Estas experiencias de política pública fueron potentes ejercicios de invención socioeducativa, instalaron nuevos modos de hacer. Acompañar, decían educadoras y educadores, es nuestra principal función, estar allí, compartir el tiempo y el espacio, habitar el territorio, resignificarlo, alegrarnos con los avances, aciertos o éxitos circunstanciales, y también poner el hombro, llorar y pelear ante los fracasos cotidianos, discutir y problematizar como modo de crecer, sostener un proceso conjunto con paciencia, dejando lugar al aprendizaje del otro, a reconocer en el error una oportunidad de aprender y cambiar. Esos modos de trabajo socioeducativo tensionan a los sujetos, a los profesionales y las instituciones porque van contra la cultura institucional del encierro y la expulsión, pero nos desafían a salir de la comodidad de las instituciones para ir al encuentro del otro en su barrio, en su casa, habitar un territorio en toda nuestra vulnerabilidad.
Un trabajo con los otros, y no sobre los otros, en su situación, una práctica de reconocimiento y encuentro, para desde ese punto de partida tramitar una relación de apropiación y resignificación cultural. Así, el trabajo socioeducativo se aventura en una suerte de composición entre cuerpos que existen y se afectan, hace red aun en escenarios de precariedad total, potencia que incrementa la capacidad de acción.
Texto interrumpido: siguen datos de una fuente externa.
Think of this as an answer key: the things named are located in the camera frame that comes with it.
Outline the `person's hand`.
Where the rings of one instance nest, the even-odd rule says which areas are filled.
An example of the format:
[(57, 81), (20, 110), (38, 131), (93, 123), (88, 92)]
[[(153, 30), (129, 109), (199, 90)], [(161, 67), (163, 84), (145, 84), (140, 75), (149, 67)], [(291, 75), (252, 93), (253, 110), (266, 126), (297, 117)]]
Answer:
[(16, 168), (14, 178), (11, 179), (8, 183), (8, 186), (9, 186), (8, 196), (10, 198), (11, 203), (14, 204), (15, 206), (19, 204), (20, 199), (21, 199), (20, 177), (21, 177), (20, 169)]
Emerge un sujeto activo, despierto, exigente. Será ese el silenciamiento que se promueve. Aporofobia, miedo y desconfianza, rúbricas con las cuales se identifica a los y las adolescentes y jóvenes pobres que crecen en situación de exclusión social y cuyos derechos han quedado relegados, parecen estar imprimiendo el rumbo de la acción política actual. ¿Miedo a los otros? ¿Tan diferentes? No lo sabremos, nadie lo va a decir, pero mejor pasivos recibiendo caridad, tristeza.
Sostiene Deligny (2009) que “el menor gesto tiene su historia”.4 Hoy el gesto de la política pública es cancelar el encuentro como vía de acceso a la cultura y depositar en los sujetos toda responsabilidad sobre sus trayectorias sociales. Si bien es común pensar el mundo de la política como un mundo de ideas, las ideas y los afectos no se escinden, se implican. La política de la tristeza se impone como un modo de vaciamiento de la potencia de la acción social y educativa.
¿Qué nos queda, entonces? No olvidar y aprender de estas experiencias. Sostener una pedagogía de los gestos con la cual resistir el desmantelamiento del encuentro con el otro, no reducir la acción social y educativa a actividades (tecno-operativas) administrativas. El desafío de seguir cultivando una red de vínculos interdependientes, en que las relaciones entre cuerpos y materialidades incrementen las transversalidades de las relaciones con la cultura.
La política de la tristeza actúa sobre los adolescentes en situaciones de vulnerabilidad y exclusión sometiéndolos a los vínculos de la caridad, al poder de la beneficencia que inhibe el ejercicio de derechos y la potencia del encuentro con la cultura. Pero también adormece las capacidades profesionales, transforma el cara a cara del vínculo pedagógico en una gestión administrativa.
Diego Silva Balerio y Paola Pastore son educadores sociales, docentes e investigadores en pedagogía social.